Wir sollten uns einig sein, sehr geehrter Benjamin Franklin Kühn, nichts aber auch wirklich gar nichts.
Grundschuldbriefe werden meiner Meinung nach vom Grundbuchamt erstellt. Vielleicht machen Sie ja mal ein Grundbuchamt als Geschäftsmodell auf.
Sie haben hier aus unserer Sicht vorsätzlich ein Dokument erstellt, wo Sie wussten, dass es aber im Ernstfall eben nichts wert sein wird. Wir fragen uns schon, sehr geehrter Herr Benjamin Franklin Kühn, warum macht man so etwas, wenn man sich ein langfristiges Geschäft aufbauen will?

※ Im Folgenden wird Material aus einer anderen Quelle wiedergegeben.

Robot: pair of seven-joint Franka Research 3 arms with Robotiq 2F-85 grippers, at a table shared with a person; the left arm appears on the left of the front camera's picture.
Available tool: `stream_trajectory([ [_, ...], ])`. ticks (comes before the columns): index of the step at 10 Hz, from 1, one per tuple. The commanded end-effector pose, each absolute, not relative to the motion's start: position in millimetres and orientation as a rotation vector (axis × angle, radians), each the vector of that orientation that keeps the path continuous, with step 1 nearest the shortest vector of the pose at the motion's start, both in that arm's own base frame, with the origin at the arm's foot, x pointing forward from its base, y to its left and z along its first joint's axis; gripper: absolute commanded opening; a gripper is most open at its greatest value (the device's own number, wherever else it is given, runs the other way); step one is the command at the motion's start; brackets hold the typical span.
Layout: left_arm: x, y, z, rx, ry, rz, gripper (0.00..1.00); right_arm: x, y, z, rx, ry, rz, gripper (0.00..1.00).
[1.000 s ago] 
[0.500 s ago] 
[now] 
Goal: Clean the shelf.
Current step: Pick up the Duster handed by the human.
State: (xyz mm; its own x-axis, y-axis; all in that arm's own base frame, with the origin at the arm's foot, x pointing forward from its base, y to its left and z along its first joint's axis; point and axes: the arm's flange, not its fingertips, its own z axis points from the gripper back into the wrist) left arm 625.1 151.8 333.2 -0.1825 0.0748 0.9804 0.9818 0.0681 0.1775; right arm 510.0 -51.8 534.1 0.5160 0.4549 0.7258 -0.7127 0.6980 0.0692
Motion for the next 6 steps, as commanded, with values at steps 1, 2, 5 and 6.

Ihnen hätte doch klar sein müssen, dass diese Dokumente irgendwann einmal in der Öffentlichkeit auftauchen könnten und Sie dann ins Zwielicht stellen würden. Mit Verlaub Herr Kühn, sie mögen alles sein, aber kein erfolgreicher ehrlicher Unternehmer. Hoffen wir einmal, dass Ihre Frau diese Tradition jetzt nicht fortsetzt mit ihrem Unternehmerleben beim Unternehmen Texgro GmbH.